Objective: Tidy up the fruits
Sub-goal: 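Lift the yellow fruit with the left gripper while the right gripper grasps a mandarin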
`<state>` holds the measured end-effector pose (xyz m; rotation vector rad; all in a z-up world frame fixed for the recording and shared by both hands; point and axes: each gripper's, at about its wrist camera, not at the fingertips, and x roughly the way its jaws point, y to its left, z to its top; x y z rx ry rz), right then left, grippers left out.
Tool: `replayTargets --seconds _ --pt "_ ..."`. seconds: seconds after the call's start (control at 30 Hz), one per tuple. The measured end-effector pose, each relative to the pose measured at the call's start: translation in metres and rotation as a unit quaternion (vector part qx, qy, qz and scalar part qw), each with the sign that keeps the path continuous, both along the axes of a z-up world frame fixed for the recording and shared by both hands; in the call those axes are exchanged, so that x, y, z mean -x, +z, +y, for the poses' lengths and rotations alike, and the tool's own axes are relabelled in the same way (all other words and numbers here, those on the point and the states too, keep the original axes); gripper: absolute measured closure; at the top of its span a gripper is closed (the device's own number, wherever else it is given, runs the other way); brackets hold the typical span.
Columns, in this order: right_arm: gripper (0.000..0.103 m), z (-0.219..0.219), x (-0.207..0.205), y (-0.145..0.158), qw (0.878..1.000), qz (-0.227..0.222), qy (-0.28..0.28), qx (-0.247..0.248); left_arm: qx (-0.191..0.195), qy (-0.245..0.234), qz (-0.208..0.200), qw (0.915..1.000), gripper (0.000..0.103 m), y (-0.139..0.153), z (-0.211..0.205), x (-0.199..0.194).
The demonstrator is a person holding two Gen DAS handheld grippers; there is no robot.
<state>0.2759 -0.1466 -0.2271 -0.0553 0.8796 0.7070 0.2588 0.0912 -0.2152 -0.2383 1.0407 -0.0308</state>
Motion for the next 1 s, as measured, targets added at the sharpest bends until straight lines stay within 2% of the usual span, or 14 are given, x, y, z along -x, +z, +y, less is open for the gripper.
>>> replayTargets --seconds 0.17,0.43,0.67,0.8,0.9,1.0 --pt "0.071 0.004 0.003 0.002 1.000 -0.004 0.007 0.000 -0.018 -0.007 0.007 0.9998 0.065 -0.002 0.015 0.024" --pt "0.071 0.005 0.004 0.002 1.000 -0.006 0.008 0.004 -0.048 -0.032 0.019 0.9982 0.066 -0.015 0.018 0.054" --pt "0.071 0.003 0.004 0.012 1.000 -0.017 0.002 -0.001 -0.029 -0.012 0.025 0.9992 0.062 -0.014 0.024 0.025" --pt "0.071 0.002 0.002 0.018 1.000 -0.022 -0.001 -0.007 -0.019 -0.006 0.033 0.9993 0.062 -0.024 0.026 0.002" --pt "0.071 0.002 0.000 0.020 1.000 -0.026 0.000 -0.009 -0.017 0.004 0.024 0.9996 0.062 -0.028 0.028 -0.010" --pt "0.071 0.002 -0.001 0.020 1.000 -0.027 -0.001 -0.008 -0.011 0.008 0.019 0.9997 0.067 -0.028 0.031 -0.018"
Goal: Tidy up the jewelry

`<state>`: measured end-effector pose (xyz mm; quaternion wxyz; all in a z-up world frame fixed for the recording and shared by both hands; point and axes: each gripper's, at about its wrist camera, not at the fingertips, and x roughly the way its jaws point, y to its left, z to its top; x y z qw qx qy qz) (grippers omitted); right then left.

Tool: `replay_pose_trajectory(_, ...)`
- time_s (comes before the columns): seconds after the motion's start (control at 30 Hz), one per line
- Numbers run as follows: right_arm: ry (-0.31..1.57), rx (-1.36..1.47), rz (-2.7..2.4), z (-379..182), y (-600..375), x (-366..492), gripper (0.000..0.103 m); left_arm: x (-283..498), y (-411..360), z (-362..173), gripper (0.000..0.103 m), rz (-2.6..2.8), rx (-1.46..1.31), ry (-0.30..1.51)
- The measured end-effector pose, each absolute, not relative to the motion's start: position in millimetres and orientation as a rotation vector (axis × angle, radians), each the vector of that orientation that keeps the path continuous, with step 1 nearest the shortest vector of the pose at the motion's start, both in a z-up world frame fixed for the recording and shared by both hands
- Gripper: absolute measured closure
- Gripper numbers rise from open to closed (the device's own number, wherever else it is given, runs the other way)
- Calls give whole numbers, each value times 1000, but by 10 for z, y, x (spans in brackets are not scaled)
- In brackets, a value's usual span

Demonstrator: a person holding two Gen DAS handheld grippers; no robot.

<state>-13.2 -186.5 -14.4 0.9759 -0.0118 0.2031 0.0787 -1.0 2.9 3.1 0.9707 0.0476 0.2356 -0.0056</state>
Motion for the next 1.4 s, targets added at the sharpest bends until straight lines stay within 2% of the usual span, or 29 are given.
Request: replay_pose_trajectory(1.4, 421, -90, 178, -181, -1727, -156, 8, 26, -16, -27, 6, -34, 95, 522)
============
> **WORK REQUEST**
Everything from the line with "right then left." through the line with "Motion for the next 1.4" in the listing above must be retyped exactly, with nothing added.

> **EXERCISE SOLUTION**
`<state>`: measured end-effector pose (xyz mm; quaternion wxyz; all in a z-up world frame fixed for the recording and shared by both hands; point and axes: each gripper's, at about its wrist camera, not at the fingertips, and x roughly the way its jaws point, y to its left, z to its top; x y z qw qx qy qz) (grippers omitted); right then left.

Tool: `replay_pose_trajectory(_, ...)`
- time_s (comes before the columns): seconds after the motion's start (control at 30 Hz), one per line
- Numbers run as follows: right_arm: ry (-0.31..1.57), rx (-1.36..1.47), rz (-2.7..2.4), z (-379..182), y (-600..375), x (-366..492), gripper (0.000..0.103 m); left_arm: x (-283..498), y (-411..360), z (-362..173), gripper (0.000..0.103 m), rz (-2.6..2.8), rx (-1.46..1.31), ry (-0.30..1.51)
- The measured end-effector pose, each absolute, not relative to the motion's start: position in millimetres and orientation as a rotation vector (axis × angle, radians), each the vector of that orientation that keeps the path continuous, with step 1 nearest the shortest vector of the pose at the motion's start, both in a z-up world frame fixed for the recording and shared by both hands
- Gripper: absolute measured closure
- Gripper numbers rise from open to closed (the device's own number, wherever else it is given, runs the other way)
- Calls give whole numbers, each value times 1000, but by 10 for z, y, x (spans in brackets are not scaled)
- In brackets, a value's usual span

Demonstrator: a person holding two Gen DAS handheld grippers; no robot.

<state>-13.2 -186.5 -14.4 0.9759 -0.0118 0.2031 0.0787 -1.0 2.9 3.1 0.9707 0.0476 0.2356 -0.0056</state>
Motion for the next 1.4 s, targets added at the sharpest bends until straight lines stay within 2% of the usual span, or 29 are given.

That completes the exercise.